On the Waves and Before Bed, Various Ways Veterans May Address PTSD

By Staff Reports

(DGIwire) – The thrilling crest of an ocean wave may be more than a delight for long-time surfers: it could be therapeutic for military veterans with posttraumatic stress disorder (PTSD). This is the one of the premises that lay behind the founding of Operation Surf, a group dedicated to teaching military veterans the sport. As recently noted on the Sierra Club website and in a recent Netflix documentary, the group has offered “ocean therapy” to those with PTSD as well as those with debilitating physical injuries.

Operation Surf had its origins in the late 1990s when a group of wounded veterans approached a surf instructor based in San Luis Obispo, California, with a desire to learn, notes the Sierra Club. Today, Operation Surf is among a handful of organizations with a similar mission, and a number of experts are studying the science behind ocean therapy.

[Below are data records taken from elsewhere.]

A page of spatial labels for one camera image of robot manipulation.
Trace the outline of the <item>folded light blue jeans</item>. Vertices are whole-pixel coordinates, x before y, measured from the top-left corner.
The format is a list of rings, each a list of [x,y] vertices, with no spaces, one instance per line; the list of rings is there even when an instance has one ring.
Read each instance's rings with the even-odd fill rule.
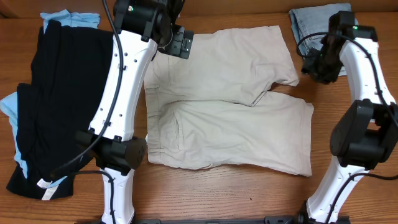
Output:
[[[307,35],[317,32],[328,32],[329,18],[339,11],[351,11],[350,3],[327,4],[324,6],[291,9],[289,11],[292,22],[292,32],[296,43]],[[307,55],[311,48],[320,50],[323,46],[321,39],[324,35],[316,35],[304,40],[299,49]]]

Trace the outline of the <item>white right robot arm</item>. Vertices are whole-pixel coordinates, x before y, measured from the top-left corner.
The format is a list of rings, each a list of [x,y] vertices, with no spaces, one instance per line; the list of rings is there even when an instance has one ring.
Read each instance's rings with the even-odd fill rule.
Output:
[[[317,82],[331,82],[346,70],[352,104],[332,131],[326,174],[292,223],[349,223],[339,216],[346,199],[397,144],[397,104],[382,74],[377,42],[373,27],[330,26],[322,49],[306,56],[302,71]]]

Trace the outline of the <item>beige khaki shorts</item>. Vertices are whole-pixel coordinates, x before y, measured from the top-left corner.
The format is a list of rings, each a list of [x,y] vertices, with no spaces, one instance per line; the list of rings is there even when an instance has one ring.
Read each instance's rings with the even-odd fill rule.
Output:
[[[157,53],[144,79],[149,162],[310,176],[313,106],[275,83],[299,83],[279,26],[197,34],[187,59]]]

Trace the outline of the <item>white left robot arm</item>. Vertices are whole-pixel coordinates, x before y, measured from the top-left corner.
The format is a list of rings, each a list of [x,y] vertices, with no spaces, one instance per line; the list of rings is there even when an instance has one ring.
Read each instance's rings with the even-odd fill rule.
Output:
[[[134,136],[137,102],[149,63],[157,52],[187,59],[193,32],[177,25],[184,0],[118,0],[107,12],[114,32],[113,56],[98,109],[86,132],[76,135],[93,156],[104,183],[100,223],[134,223],[134,171],[147,149]]]

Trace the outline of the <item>light blue garment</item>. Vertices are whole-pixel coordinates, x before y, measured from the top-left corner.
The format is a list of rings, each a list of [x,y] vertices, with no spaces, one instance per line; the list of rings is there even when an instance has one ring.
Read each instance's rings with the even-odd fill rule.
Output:
[[[100,15],[97,13],[78,13],[69,12],[64,9],[60,12],[40,14],[44,20],[44,29],[47,28],[49,21],[59,21],[62,26],[70,27],[90,27],[96,29],[100,24]],[[9,122],[12,128],[14,141],[17,137],[17,93],[14,92],[1,100],[1,111],[9,117]],[[30,172],[28,164],[22,159],[22,154],[19,148],[15,147],[14,160],[17,165],[7,184],[7,190],[13,194],[34,198],[39,200],[53,200],[56,198],[70,197],[73,195],[73,181],[74,177],[62,177],[55,182],[49,184],[42,189],[39,186],[32,184],[28,180]]]

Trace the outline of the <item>black garment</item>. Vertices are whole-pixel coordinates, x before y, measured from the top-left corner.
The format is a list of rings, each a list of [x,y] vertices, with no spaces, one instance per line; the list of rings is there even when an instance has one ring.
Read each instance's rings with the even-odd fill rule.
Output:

“While PTSD is an unfortunate outcome of military service that is far too common, the encouraging news is that there are organizations dedicated to finding new treatment approaches to help mitigate the impact of PTSD,” says Seth Lederman, MD, the CEO of Tonix Pharmaceuticals, which is developing innovative pharmaceutical and biological products to address public health challenges, with its lead program focusing on PTSD. “In addition to various physical activity treatments such as ‘ocean therapy,’ there are clinical studies focused on researching novel treatments that could one day become available if results are positive and approved by the U.S. Food and Drug Administration (FDA).”

There is good news for veterans with PTSD who are interested in learning more about the current PTSD clinical research studies.

One of those studies, for example, is called the HONOR study. This is a Phase 3 clinical research study sponsored by Tonix Pharmaceuticals. At many clinical trial sites across the U.S., about 550 military-related PTSD participants will receive either Tonix’s investigational new drug*, a sublingual (under the tongue) formulation of cyclobenzaprine, or placebo sublingual tablets, taken once-daily at bedtime. Based on the encouraging results in an earlier study with Tonix’s new drug in a population with military-related PTSD, the FDA has designated this investigational new drug a Breakthrough Therapy for the treatment of PTSD. FDA is committed to accelerate the development and approval of a Breakthrough Therapy, which offers potential improvement over existing treatments for a serious disease.

What are the next steps for interested veterans? To see if a veteran is pre-qualified to participate in this research study, they should access the study website for this ongoing research study, TheHONORStudy.com, and learn more about it at https://clinicaltrials.gov/ct2/show/NCT03062540. The HONOR study is open to veterans or those currently serving in any branch of the military or as a military contractor.

The study is being conducted at a time when there are no satisfactory approved drug treatments for military-related PTSD. Tonix’s investigational new drug used in the HONOR study represents a new approach to treating the condition. While symptoms of PTSD may improve or worsen while taking part in this research study, participation will provide information about the study drug, a new approach to treating PTSD that might benefit others with the condition in the future.

It is also important to note that Tonix has taken steps to ensure the privacy of participants in the study. To protect the participants’ identities and confidential medical information, the study organizers have obtained a Certificate of Confidentiality from the U.S. Department of Health & Human Services to ensure participants’ identities are shielded from all persons not connected with this clinical research project. The holder of this Certificate of Confidentiality may not be compelled in any Federal, state, or local civil, criminal, administrative, legislative or other proceedings to identify the research participants.

“Veterans who believe they may have PTSD, whether they enjoy athletic pursuits or not, should know researchers are dedicating themselves to the search for novel, effective and safe treatments,” Dr. Lederman adds.

*This investigational new drug has not been approved for any indication.